▶ What is needed
Reproduce the entries below, please. Keep every character the same.

Records from a data source:
____

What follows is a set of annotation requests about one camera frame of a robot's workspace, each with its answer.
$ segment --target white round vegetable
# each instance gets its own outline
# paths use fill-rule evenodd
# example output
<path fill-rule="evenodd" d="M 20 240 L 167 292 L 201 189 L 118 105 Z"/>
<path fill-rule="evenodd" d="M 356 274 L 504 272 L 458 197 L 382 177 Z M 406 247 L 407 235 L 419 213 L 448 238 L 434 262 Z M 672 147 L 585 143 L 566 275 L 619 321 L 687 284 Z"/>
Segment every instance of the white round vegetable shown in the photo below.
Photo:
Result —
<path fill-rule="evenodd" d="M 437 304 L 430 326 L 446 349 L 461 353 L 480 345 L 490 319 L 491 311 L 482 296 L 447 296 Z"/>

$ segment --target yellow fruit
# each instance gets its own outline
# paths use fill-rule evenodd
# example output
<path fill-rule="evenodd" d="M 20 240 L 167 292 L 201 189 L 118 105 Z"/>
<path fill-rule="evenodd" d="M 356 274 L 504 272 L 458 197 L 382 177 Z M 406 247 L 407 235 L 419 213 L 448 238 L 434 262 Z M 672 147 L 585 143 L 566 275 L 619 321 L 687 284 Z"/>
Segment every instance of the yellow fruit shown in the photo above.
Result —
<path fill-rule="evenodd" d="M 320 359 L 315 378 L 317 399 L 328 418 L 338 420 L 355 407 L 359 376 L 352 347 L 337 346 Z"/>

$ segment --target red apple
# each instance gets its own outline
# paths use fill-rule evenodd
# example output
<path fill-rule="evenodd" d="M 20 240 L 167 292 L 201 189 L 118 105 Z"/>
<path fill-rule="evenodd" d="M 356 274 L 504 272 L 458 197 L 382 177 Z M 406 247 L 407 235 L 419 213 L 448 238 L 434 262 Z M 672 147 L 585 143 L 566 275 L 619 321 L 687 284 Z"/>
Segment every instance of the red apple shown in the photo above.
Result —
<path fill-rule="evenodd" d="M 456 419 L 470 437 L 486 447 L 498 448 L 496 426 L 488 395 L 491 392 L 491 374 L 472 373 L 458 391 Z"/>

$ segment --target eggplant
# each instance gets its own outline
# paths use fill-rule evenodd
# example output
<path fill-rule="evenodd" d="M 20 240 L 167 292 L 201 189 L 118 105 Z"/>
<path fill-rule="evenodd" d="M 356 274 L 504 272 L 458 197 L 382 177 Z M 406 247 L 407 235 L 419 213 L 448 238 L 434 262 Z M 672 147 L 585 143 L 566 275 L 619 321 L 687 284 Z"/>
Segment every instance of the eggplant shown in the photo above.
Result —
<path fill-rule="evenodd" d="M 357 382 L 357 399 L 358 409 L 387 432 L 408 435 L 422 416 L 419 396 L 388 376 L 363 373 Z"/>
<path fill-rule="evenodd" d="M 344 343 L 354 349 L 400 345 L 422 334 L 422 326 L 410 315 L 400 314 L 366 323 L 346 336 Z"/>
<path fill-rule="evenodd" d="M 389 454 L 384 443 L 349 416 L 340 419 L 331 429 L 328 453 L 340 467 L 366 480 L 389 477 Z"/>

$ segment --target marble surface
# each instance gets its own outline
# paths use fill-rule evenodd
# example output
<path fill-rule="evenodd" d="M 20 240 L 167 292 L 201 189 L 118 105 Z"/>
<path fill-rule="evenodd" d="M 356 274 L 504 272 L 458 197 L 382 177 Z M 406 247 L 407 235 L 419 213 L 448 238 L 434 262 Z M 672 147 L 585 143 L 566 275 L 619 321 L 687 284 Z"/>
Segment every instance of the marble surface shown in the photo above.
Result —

____

▶ Finished exercise
What follows is a set of annotation requests about one camera frame of a robot's workspace, each with its answer.
$ segment --target white round vegetable
# each instance gets its own outline
# paths use fill-rule evenodd
# example output
<path fill-rule="evenodd" d="M 20 240 L 167 292 L 201 189 L 118 105 Z"/>
<path fill-rule="evenodd" d="M 356 274 L 504 272 L 458 197 L 382 177 Z M 406 247 L 407 235 L 419 213 L 448 238 L 434 262 Z M 672 147 L 585 143 L 566 275 L 619 321 L 687 284 Z"/>
Segment every instance of the white round vegetable shown in the photo below.
Photo:
Result —
<path fill-rule="evenodd" d="M 437 304 L 430 326 L 446 349 L 461 353 L 480 345 L 490 319 L 491 311 L 482 296 L 447 296 Z"/>

$ segment --target yellow fruit
# each instance gets its own outline
# paths use fill-rule evenodd
# example output
<path fill-rule="evenodd" d="M 20 240 L 167 292 L 201 189 L 118 105 Z"/>
<path fill-rule="evenodd" d="M 356 274 L 504 272 L 458 197 L 382 177 Z M 406 247 L 407 235 L 419 213 L 448 238 L 434 262 Z M 672 147 L 585 143 L 566 275 L 619 321 L 687 284 Z"/>
Segment every instance of the yellow fruit shown in the photo above.
Result —
<path fill-rule="evenodd" d="M 320 359 L 315 378 L 317 399 L 328 418 L 338 420 L 355 407 L 359 376 L 352 347 L 337 346 Z"/>

$ segment --target red apple
# each instance gets its own outline
# paths use fill-rule evenodd
# example output
<path fill-rule="evenodd" d="M 20 240 L 167 292 L 201 189 L 118 105 Z"/>
<path fill-rule="evenodd" d="M 356 274 L 504 272 L 458 197 L 382 177 Z M 406 247 L 407 235 L 419 213 L 448 238 L 434 262 Z M 672 147 L 585 143 L 566 275 L 619 321 L 687 284 Z"/>
Segment every instance of the red apple shown in the photo above.
Result —
<path fill-rule="evenodd" d="M 456 419 L 470 437 L 486 447 L 498 448 L 496 426 L 488 395 L 491 392 L 491 374 L 472 373 L 458 391 Z"/>

$ segment --target eggplant
# each instance gets its own outline
# paths use fill-rule evenodd
# example output
<path fill-rule="evenodd" d="M 20 240 L 167 292 L 201 189 L 118 105 Z"/>
<path fill-rule="evenodd" d="M 356 274 L 504 272 L 458 197 L 382 177 Z M 406 247 L 407 235 L 419 213 L 448 238 L 434 262 Z M 672 147 L 585 143 L 566 275 L 619 321 L 687 284 Z"/>
Segment every instance of the eggplant shown in the photo above.
Result —
<path fill-rule="evenodd" d="M 357 382 L 357 399 L 358 409 L 387 432 L 408 435 L 422 416 L 419 396 L 388 376 L 363 373 Z"/>
<path fill-rule="evenodd" d="M 344 343 L 354 349 L 400 345 L 422 334 L 422 326 L 410 315 L 400 314 L 366 323 L 346 336 Z"/>
<path fill-rule="evenodd" d="M 389 454 L 384 443 L 349 416 L 340 419 L 331 429 L 328 453 L 340 467 L 366 480 L 389 477 Z"/>

$ segment --target marble surface
# each instance gets its own outline
# paths use fill-rule evenodd
# example output
<path fill-rule="evenodd" d="M 20 240 L 167 292 L 201 189 L 118 105 Z"/>
<path fill-rule="evenodd" d="M 356 274 L 504 272 L 458 197 L 382 177 Z M 406 247 L 407 235 L 419 213 L 448 238 L 434 262 Z M 672 147 L 585 143 L 566 275 L 619 321 L 687 284 Z"/>
Segment every instance of the marble surface shown in the photo above.
Result —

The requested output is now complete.